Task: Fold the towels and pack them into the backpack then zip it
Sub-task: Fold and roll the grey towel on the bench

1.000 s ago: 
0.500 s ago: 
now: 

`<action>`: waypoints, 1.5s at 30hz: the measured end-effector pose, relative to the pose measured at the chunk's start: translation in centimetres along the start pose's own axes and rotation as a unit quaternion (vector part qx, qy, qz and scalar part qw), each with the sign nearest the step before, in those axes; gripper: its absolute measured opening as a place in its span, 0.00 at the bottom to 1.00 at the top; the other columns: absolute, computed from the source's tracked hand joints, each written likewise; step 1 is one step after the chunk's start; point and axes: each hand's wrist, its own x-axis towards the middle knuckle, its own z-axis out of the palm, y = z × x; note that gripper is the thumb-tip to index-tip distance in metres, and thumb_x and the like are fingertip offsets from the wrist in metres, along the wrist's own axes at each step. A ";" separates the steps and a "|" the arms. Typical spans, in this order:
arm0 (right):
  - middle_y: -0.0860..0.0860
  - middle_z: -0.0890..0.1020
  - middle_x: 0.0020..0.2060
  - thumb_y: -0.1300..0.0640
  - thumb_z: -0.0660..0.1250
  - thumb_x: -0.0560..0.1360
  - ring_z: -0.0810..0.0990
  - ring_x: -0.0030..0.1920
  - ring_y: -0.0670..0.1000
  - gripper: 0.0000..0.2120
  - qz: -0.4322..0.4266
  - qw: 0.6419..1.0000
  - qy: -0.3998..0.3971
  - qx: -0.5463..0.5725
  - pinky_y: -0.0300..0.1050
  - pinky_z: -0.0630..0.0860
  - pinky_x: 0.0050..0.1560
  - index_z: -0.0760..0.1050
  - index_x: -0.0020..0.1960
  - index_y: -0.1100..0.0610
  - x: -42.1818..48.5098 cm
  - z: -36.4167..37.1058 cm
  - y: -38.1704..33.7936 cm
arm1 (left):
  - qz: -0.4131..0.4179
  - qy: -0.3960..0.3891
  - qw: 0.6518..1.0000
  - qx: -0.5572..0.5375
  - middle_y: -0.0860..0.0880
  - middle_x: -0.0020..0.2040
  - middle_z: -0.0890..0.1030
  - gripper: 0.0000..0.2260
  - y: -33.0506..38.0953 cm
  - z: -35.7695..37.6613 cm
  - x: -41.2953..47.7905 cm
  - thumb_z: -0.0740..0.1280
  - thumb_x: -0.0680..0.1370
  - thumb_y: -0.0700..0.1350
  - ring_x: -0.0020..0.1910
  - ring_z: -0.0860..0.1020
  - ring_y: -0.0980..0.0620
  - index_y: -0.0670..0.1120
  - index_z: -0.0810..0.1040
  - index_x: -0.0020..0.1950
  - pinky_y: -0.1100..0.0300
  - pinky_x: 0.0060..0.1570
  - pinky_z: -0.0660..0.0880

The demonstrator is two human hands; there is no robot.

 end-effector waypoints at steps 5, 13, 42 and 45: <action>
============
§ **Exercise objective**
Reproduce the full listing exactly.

§ **Solution for this task**
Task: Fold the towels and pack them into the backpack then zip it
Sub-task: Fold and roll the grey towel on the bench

1.000 s ago: 
0.500 s ago: 
now: 

`<action>`: waypoints, 1.5s at 30hz: the measured end-effector pose, relative to the pose measured at the chunk's start: translation in centimetres along the start pose's own axes and rotation as a unit quaternion (vector part qx, qy, qz and scalar part qw), each with the sign nearest the step before, in those axes; gripper: its absolute measured opening as a place in its span, 0.00 at the bottom to 1.00 at the top; the other columns: absolute, computed from the source's tracked hand joints, each written likewise; step 1 is one step after the chunk's start; point and axes: each hand's wrist, its own x-axis towards the middle knuckle, its own z-axis out of the palm, y = z × x; note that gripper is the thumb-tip to index-tip distance in metres, and thumb_x and the like are fingertip offsets from the wrist in metres, along the wrist's own axes at each step. A ";" separates the steps and a "|" the arms. Typical spans, in this order:
arm0 (right):
  - middle_y: -0.0860..0.0860
  - middle_z: -0.0890..0.1020
  - middle_x: 0.0020..0.2060
  - thumb_y: -0.1300..0.0640
  - thumb_z: -0.0660..0.1250
  - thumb_x: -0.0560..0.1360
  - ring_z: -0.0810..0.0990
  - ring_x: -0.0030..0.1920
  - ring_y: -0.0670..0.1000
  - gripper: 0.0000..0.2120
  - qz: -0.4322..0.4266
  - qw: 0.6419..1.0000
  - qy: -0.3998..0.3971
  - qx: -0.5463..0.5725
  - pinky_y: -0.0300..0.1050
  - pinky_z: -0.0630..0.0860
  - pinky_x: 0.0050..0.1560
  - index_z: -0.0760..0.1050
  - index_x: -0.0020..0.1960
  - index_y: -0.1100..0.0610
  - x: -42.1818..48.5098 cm
  - z: -36.4167..37.1058 cm
  - y: -38.1704..33.7936 cm
arm1 (left):
  - qz: -0.4131..0.4179
  - qy: -0.3960..0.3891
  - qw: 0.6518..1.0000
  - qx: -0.5572..0.5375
  - middle_y: -0.0860..0.0880
  - middle_x: -0.0020..0.2040
  - middle_z: -0.0890..0.1030
  - gripper: 0.0000..0.2260
  - y: -33.0506..38.0953 cm
  - z: -35.7695..37.6613 cm
  - x: -41.2953..47.7905 cm
  - thumb_z: -0.0740..0.1280
  - thumb_x: -0.0680..0.1370
  - thumb_y: -0.0700..0.1350
  - ring_x: -0.0020..0.1910
  - ring_z: -0.0860..0.1020
  - ring_y: -0.0980..0.0620
  - index_y: -0.0670..0.1120
  - index_z: -0.0810..0.1040
  - index_x: -0.0020..0.1950
  - pinky_y: -0.1100..0.0300
  - pinky_x: 0.0060..0.1570
  - pinky_z: -0.0660..0.0880

The demonstrator is two human hands; there is no robot.

 end-effector waypoints at steps 5, 13, 42 and 45: <action>

That completes the response.